_Work instruction_:
Tally up the lines below containing the string "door", then write the number alone.

Data excerpts:
=-=-=-=-=

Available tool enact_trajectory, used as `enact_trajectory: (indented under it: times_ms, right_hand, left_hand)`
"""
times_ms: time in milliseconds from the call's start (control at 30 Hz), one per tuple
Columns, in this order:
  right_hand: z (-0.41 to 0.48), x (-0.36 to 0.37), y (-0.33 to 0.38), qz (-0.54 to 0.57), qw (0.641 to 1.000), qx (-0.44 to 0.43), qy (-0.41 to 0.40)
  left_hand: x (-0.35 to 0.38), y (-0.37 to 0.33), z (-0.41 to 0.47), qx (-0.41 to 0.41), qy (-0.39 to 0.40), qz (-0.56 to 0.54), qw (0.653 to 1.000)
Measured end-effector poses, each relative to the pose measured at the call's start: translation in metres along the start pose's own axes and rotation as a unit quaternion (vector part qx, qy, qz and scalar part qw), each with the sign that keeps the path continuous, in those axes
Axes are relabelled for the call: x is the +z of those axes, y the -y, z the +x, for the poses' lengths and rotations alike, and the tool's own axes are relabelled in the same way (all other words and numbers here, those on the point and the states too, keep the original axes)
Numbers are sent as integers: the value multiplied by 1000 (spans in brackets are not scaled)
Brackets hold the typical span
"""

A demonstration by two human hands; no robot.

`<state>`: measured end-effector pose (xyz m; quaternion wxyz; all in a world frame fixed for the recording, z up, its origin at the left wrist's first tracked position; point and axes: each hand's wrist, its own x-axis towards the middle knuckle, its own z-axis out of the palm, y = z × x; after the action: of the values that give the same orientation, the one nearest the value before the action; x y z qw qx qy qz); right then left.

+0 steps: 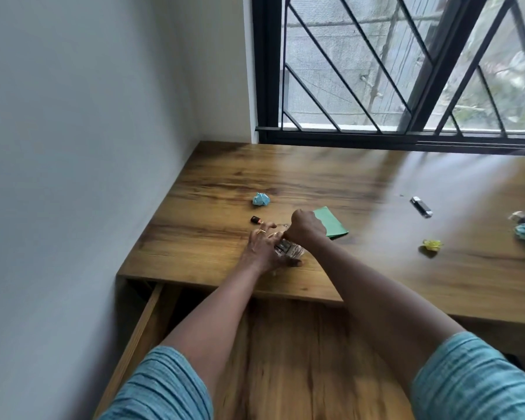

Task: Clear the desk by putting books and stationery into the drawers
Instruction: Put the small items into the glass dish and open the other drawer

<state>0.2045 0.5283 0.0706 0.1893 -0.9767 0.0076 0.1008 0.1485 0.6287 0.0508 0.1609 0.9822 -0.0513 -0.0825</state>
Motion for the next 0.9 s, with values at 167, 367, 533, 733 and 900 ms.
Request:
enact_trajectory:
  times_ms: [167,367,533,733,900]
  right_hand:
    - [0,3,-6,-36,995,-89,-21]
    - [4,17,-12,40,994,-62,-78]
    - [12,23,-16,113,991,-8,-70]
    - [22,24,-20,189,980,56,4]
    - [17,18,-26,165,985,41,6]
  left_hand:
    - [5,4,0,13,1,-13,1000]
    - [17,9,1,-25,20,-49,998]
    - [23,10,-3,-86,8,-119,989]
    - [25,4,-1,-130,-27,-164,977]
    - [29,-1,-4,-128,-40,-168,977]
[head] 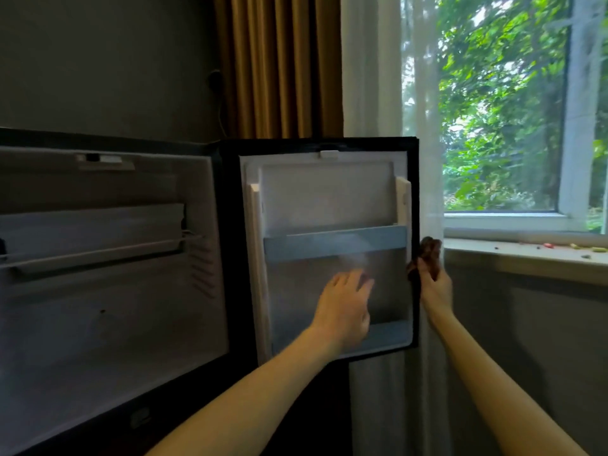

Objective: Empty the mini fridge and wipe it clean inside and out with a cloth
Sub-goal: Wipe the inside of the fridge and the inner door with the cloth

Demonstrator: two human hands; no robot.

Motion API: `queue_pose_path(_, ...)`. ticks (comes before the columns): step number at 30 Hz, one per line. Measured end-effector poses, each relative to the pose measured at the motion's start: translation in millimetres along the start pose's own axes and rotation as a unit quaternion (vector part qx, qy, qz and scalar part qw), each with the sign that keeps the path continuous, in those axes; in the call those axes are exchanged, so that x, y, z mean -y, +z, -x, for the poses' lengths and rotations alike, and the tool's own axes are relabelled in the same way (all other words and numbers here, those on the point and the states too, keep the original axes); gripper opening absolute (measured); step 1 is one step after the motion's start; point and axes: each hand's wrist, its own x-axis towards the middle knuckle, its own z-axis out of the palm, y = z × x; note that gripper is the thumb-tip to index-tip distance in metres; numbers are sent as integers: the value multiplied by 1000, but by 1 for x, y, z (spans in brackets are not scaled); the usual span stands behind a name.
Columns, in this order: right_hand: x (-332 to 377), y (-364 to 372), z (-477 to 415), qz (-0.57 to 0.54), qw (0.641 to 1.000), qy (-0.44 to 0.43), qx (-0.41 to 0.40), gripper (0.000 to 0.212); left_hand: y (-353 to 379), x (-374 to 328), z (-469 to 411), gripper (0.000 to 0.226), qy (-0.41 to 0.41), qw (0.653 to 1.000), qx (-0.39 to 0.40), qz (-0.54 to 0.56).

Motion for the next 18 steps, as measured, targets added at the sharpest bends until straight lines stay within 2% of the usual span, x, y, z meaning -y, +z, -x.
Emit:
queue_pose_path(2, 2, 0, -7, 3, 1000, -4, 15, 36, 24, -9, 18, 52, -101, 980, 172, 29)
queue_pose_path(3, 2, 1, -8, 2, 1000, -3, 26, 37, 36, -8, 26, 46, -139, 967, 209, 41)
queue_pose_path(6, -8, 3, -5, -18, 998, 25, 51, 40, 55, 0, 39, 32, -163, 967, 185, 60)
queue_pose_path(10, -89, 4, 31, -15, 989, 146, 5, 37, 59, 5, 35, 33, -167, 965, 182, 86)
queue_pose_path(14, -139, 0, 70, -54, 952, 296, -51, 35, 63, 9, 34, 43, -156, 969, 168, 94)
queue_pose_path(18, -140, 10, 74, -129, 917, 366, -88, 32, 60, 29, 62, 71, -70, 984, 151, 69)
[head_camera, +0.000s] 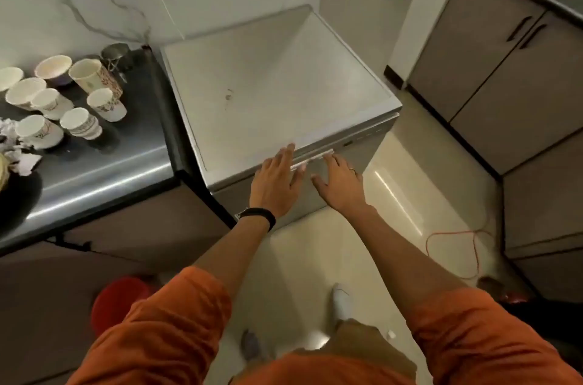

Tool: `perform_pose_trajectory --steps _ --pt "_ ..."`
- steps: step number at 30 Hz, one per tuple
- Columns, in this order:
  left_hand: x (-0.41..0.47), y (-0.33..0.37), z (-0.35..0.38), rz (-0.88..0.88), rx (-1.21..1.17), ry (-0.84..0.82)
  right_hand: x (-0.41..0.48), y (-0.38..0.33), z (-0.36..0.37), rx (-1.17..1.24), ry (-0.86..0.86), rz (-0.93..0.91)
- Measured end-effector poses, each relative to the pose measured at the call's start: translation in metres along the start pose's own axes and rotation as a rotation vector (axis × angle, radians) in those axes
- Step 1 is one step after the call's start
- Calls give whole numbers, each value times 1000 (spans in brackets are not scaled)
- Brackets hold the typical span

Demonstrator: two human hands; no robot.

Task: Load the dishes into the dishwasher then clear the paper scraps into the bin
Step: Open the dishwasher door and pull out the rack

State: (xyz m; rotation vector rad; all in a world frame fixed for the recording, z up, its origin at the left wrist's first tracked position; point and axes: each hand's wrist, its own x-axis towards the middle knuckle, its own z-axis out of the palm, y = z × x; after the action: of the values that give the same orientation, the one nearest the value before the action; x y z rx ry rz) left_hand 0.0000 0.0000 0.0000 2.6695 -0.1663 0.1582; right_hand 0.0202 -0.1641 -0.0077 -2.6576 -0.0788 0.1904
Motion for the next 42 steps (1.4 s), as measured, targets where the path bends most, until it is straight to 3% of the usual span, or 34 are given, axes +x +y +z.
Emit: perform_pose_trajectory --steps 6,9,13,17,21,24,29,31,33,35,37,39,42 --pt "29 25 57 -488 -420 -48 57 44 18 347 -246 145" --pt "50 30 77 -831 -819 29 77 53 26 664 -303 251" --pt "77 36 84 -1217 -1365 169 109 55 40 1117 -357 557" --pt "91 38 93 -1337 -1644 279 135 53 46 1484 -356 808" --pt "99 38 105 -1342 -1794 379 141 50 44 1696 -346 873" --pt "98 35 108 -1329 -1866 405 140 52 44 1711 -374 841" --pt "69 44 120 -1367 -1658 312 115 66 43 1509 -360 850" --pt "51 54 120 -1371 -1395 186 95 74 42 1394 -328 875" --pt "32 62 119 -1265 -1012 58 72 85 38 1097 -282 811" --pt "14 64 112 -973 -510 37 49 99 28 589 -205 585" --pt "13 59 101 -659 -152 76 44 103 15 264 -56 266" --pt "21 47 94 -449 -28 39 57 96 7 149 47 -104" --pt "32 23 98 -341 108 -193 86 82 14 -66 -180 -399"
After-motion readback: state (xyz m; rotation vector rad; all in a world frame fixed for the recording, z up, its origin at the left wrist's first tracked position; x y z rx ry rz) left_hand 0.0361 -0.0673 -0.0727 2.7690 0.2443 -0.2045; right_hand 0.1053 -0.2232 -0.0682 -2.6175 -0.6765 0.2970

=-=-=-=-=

_Answer space_:
2